§ WHAT IS BEING ASKED:
An exact transcription of the lines below, from the first through the one containing "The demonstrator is", is the only output wanted.

§ DATA BLOCK:

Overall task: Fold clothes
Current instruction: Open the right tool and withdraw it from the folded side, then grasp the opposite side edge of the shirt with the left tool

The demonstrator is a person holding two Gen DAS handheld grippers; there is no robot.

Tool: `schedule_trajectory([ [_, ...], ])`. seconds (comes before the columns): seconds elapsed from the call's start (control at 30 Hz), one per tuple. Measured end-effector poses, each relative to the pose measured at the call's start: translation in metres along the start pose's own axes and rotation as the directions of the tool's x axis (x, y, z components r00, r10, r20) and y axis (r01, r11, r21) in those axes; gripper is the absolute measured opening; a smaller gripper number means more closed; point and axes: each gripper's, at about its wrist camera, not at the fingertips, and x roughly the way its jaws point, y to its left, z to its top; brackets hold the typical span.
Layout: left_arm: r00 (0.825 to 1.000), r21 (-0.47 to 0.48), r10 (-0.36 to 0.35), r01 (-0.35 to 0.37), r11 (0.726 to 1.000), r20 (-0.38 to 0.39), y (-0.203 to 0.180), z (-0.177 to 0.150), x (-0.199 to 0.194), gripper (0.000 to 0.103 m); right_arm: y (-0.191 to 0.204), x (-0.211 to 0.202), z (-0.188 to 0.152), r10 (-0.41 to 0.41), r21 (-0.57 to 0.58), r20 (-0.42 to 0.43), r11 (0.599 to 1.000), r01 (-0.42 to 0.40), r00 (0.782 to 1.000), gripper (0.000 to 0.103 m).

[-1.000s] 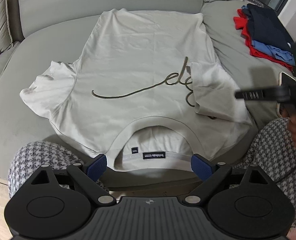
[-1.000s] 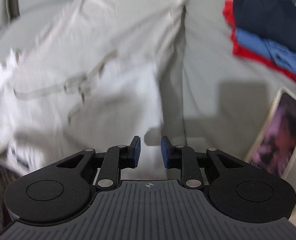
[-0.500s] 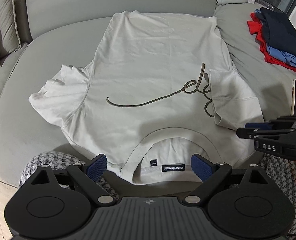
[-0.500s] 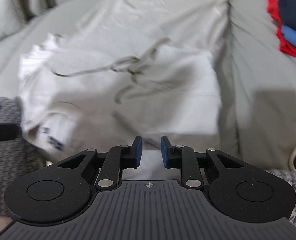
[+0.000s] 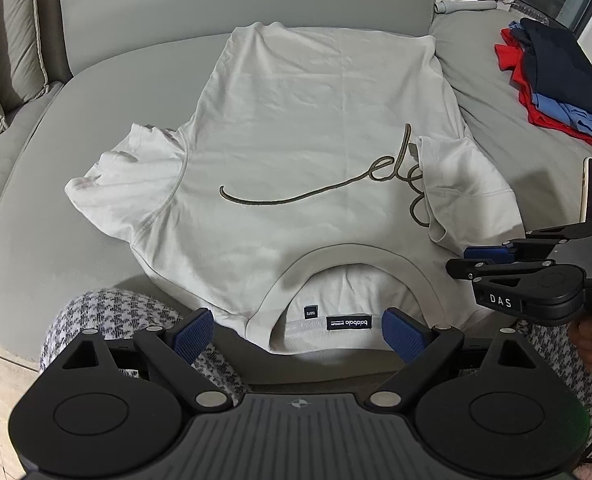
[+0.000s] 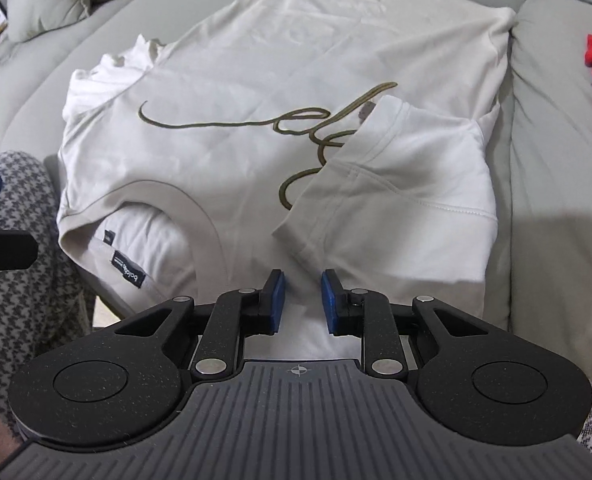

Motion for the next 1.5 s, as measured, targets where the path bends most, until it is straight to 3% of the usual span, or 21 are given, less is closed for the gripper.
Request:
schedule_trajectory([
  [0.37, 1.0, -0.073, -0.002, 0.004, 0.997, 0.015, 0.026, -0.002, -0.001, 0.092, 0.015, -0.018, 0.0, 0.008, -0.034, 0.006, 0.999, -0.008, 1.0, 0.028],
  [0.7, 0.993, -0.242, 0.035, -0.007, 0.97, 0.112, 0.137, 0.023, 0.005, 0.087, 0.095, -0.035, 0.038, 0.121, -0.199, 0.15, 0.976, -0.09, 0.981, 0.028],
  [1.0, 0.989, -0.352, -0.078, 0.117, 0.929, 0.124, 0.235, 0.031, 0.053, 0.083, 0.144, -0.013, 0.068, 0.187, -0.256, 0.111, 0.954, -0.154, 0.976, 0.035],
  [1.13, 0.994, -0.446, -0.026, 0.07, 0.892, 0.104, 0.27, 0.036, 0.08, 0.082, 0.149, -0.004, 0.073, 0.151, -0.257, 0.084, 0.958, -0.125, 0.985, 0.038],
  [1.3, 0.992, -0.483, -0.026, 0.081, 0.872, 0.121, 0.294, 0.042, 0.108, 0.075, 0.151, 0.013, 0.072, 0.099, -0.247, 0.022, 0.965, -0.091, 0.995, 0.038],
  [1.37, 0.989, -0.467, -0.029, 0.094, 0.879, 0.145, 0.297, 0.045, 0.114, 0.073, 0.151, 0.016, 0.07, 0.085, -0.247, 0.001, 0.966, -0.082, 0.996, 0.038],
  [1.5, 0.988, -0.365, -0.041, 0.093, 0.926, 0.147, 0.294, 0.055, 0.127, 0.071, 0.148, 0.014, 0.069, 0.068, -0.247, -0.011, 0.967, -0.068, 0.998, 0.038],
])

§ TASK RESULT:
Overall task: Fold clothes
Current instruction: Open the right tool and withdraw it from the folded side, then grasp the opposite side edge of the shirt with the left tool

The demonstrator is a person holding two Gen DAS handheld grippers; there is no robot.

There is nothing more to the answer.